3.13 Conclusion — The Indian Consumer in 2026

Consumer protection in India has come a long way from the days when "buyer beware" was the unwritten rule of every bazaar. The landmark statutes of 1986 and 2019, the rise of FICCI and CII codes, the work of CGSI, VOICE, CERS, CUTS and the Mumbai Grahak Panchayat, the Jago Grahak Jago campaign and the 1800-11-4000 helpline together create the world's most vibrant consumer-protection ecosystem in any developing economy.

And yet, the Raipur ATM case with which this chapter began is still the everyday face of consumer protection — a small consumer, a big institution, a video on a phone, and a Forum willing to listen. The future of the Indian consumer market — now estimated to cross trillion-dollar consumption by the early 2030s — depends on every shopper exercising both rights and responsibilities, while every business adopts the Caveat Venditor mind-set before the Commission has to enforce it.

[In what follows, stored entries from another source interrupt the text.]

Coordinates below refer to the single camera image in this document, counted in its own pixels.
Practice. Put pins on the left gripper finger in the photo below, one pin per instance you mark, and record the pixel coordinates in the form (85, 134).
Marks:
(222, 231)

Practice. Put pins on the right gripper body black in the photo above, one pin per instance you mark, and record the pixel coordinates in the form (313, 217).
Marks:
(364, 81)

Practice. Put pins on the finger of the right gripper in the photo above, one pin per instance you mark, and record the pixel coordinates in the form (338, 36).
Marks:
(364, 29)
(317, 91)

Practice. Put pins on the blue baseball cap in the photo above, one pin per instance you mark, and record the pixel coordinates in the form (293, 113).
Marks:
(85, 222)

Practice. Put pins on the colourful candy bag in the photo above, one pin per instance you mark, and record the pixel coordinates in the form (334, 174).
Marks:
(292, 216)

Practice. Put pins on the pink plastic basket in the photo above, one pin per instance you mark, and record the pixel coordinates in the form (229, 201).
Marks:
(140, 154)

Activity 3.5 — Project Work (NCERT)

NCERT's project work in this chapter has two parts:

  1. Visit a consumer organisation in your town. List down the various functions performed by it.
  2. Collect newspaper cuttings of consumer cases and the rulings given therein.
  • Visit checklist: Note the year of founding, key office bearers, sources of funding, magazines/periodicals published, complaints filed in the last year, success rate, comparative tests conducted, schools/colleges reached.
  • Ask the staff: What is the most common type of complaint they receive? Have they ever filed a class-action?
  • Newspaper cuttings: Build a folder with at least one case from each of: e-commerce, banking, real estate, food adulteration, telecom, healthcare, education.
  • Reflection: For each ruling, identify which of the six rights was vindicated and which relief (under Section 39) was granted.

3.14 Summary — Final Take-aways

📚 Chapter Summary (NCERT-aligned)

Importance of Consumer Protection (Two angles): From the consumer's view — ignorance, unorganised consumers, widespread exploitation. From the business's view — long-term interest, use of society's resources, social responsibility, moral justification, avoidance of government intervention.

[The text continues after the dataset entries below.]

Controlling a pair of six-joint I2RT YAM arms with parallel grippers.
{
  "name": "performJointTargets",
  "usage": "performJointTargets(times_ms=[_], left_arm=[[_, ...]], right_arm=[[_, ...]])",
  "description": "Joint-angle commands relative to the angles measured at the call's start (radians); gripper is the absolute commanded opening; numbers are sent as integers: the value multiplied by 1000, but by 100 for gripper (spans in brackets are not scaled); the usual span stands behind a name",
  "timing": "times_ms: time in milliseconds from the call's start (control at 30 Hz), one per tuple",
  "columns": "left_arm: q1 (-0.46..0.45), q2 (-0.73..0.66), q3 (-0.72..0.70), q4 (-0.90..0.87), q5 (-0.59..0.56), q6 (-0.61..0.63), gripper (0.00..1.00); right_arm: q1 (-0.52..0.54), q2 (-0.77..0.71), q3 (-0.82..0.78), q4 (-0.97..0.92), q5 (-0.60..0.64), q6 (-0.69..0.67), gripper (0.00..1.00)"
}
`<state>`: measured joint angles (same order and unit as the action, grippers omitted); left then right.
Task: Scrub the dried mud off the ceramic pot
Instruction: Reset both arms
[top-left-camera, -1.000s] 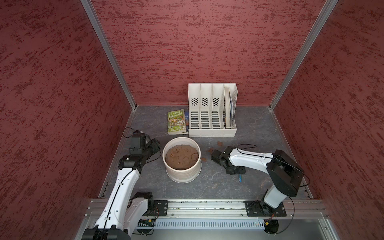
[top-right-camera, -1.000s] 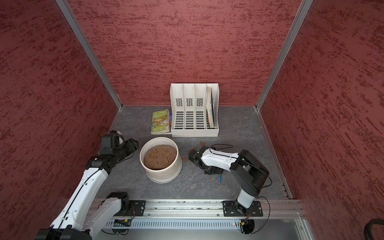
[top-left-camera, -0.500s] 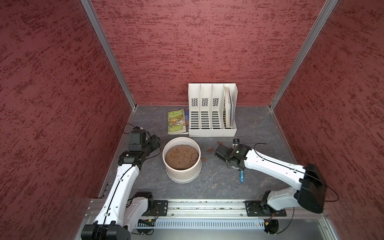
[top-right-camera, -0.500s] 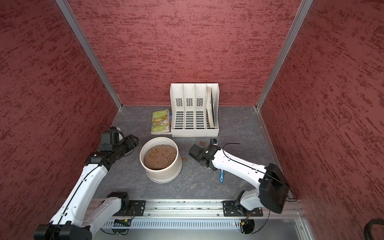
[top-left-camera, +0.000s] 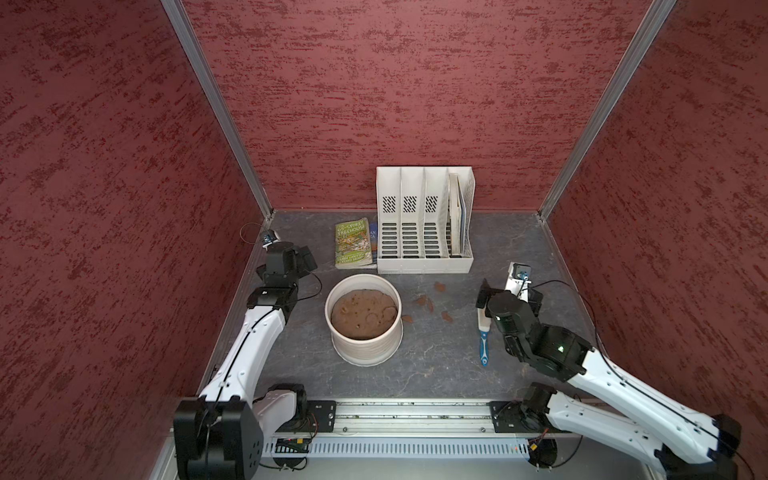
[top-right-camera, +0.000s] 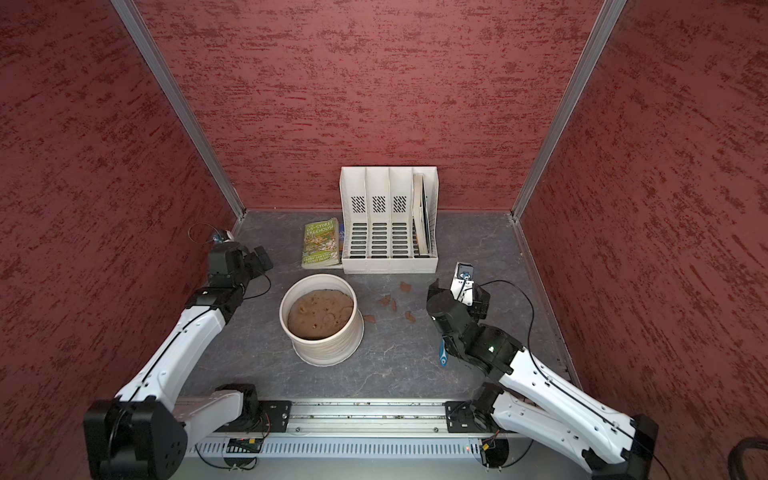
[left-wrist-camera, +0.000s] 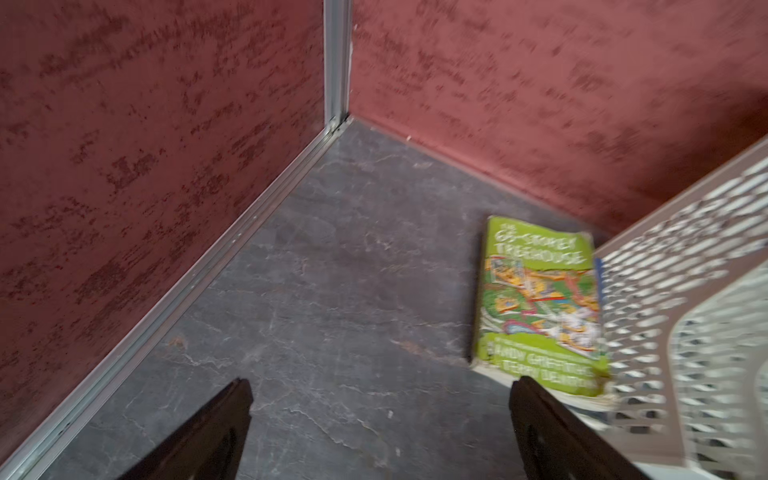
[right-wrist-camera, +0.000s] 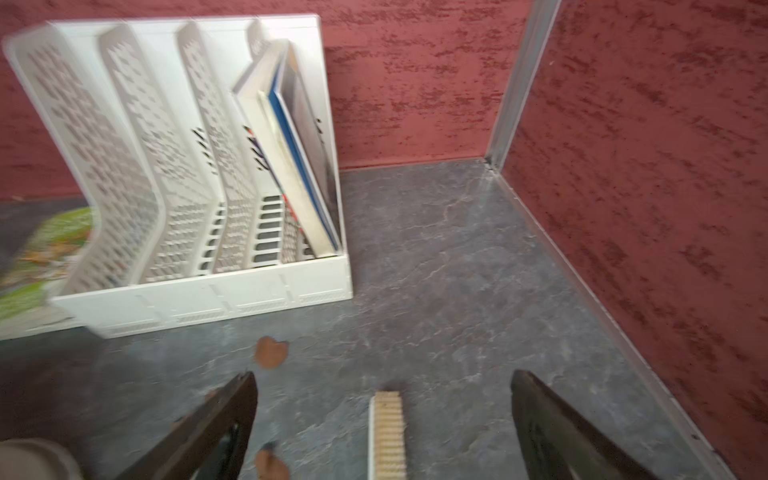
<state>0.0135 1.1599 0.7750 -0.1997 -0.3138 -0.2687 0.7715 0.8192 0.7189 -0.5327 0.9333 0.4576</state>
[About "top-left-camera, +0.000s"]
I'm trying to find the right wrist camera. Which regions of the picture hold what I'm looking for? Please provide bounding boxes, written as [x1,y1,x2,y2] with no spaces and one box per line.
[505,262,532,302]

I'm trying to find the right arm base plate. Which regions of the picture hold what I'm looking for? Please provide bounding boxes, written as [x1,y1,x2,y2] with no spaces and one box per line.
[488,401,563,435]

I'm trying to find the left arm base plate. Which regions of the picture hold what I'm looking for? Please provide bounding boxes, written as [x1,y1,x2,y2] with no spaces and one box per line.
[277,400,337,435]

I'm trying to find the white file organizer rack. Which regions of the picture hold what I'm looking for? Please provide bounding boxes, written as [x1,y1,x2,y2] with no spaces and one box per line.
[376,166,474,274]

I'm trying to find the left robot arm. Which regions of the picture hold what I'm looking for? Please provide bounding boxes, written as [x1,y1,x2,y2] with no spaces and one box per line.
[173,230,317,479]

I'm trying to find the blue white scrub brush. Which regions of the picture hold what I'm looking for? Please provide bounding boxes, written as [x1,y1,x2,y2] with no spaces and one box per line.
[477,308,492,367]

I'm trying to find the white ceramic pot with mud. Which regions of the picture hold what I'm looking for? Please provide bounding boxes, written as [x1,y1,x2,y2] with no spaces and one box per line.
[325,274,403,367]

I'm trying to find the right base cable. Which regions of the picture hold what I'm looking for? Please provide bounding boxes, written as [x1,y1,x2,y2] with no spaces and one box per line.
[526,422,586,470]

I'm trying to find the blue book under green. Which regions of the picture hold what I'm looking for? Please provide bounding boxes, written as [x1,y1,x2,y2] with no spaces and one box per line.
[369,221,378,265]

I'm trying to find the aluminium mounting rail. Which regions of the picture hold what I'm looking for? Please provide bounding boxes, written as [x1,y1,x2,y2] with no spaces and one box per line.
[173,397,655,439]

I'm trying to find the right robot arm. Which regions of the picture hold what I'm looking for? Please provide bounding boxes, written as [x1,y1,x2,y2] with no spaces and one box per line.
[476,279,741,479]

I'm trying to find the green paperback book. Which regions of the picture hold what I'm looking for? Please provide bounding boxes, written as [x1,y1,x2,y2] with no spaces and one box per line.
[334,218,375,270]

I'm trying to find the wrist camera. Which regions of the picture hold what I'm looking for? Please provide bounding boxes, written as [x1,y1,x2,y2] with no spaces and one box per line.
[505,262,532,302]
[260,229,280,250]

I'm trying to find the books in organizer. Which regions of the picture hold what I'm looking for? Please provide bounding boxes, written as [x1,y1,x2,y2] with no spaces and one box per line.
[448,169,475,258]

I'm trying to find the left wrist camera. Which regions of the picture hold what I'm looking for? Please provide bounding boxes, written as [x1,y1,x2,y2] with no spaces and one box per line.
[260,229,280,250]

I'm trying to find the left base cable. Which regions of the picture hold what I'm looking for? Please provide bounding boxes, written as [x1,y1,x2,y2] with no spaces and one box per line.
[257,413,319,472]

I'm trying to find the base cable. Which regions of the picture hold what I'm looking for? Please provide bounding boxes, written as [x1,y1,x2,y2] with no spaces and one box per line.
[526,422,586,470]
[257,413,319,472]

Legal Framework: The CPA 2019 anchors a long list of statutes — the Indian Contract Act 1872, Sale of Goods Act 1930, Essential Commodities Act 1955, Agricultural Produce (Grading and Marking) Act 1937, Prevention of Food Adulteration Act 1954, Standards of Weights and Measures Act 1976, Trade Marks Act 1999, Competition Act 2002 and the BIS Act 1986.

Consumer Rights: Six — Safety, Information, Choice, Heard, Redressal, Education.

Consumer Responsibilities: Ten, including buying standardised goods, asking for cash memos, filing complaints, forming consumer societies and respecting the environment.

Ways & Means of Protection: Five — Self-regulation, Business associations, Consumer awareness, Consumer organisations and Government.

Three-tier Redressal: District (up to ₹1 crore), State (₹1–10 crore), National (above ₹10 crore). Reliefs include removal of defect, replacement, refund, compensation, punitive damages, recall and product-liability awards.

Consumer Organisations: CGSI Mumbai, CERS Ahmedabad, VOICE Delhi, CUTS Jaipur, Common Cause Delhi, Mumbai Grahak Panchayat — perform education, comparative testing, complaint filing and PIL.

Quality Marks: ISI · AGMARK · BIS Hallmark · FPO · FSSAI · Wool Mark · Eco-Mark.

🔑 Key Terms (NCERT)

  • Consumer protection — measures to safeguard consumer interests from unethical business practices.
  • Consumer rights — six statutory rights of every Indian consumer under CPA 2019.
  • Consumer responsibilities — duties of an alert and informed consumer.
  • Mediation — voluntary out-of-court settlement of consumer dispute through a neutral facilitator.
  • Redressal mechanism — three-tier structure of District, State and National Commissions plus appeal to Supreme Court.
  • Caveat Emptor / Caveat Venditor — Latin maxims marking the shift of risk from buyer to seller.
  • CCPA — Central Consumer Protection Authority created by the 2019 Act.
  • Product liability — duty of manufacturer/seller/service provider to compensate harm caused by a defective product or service.
  • BIS, ISI, AGMARK, Hallmark, FPO, FSSAI, Wool Mark, Eco-Mark — Indian quality and certification marks.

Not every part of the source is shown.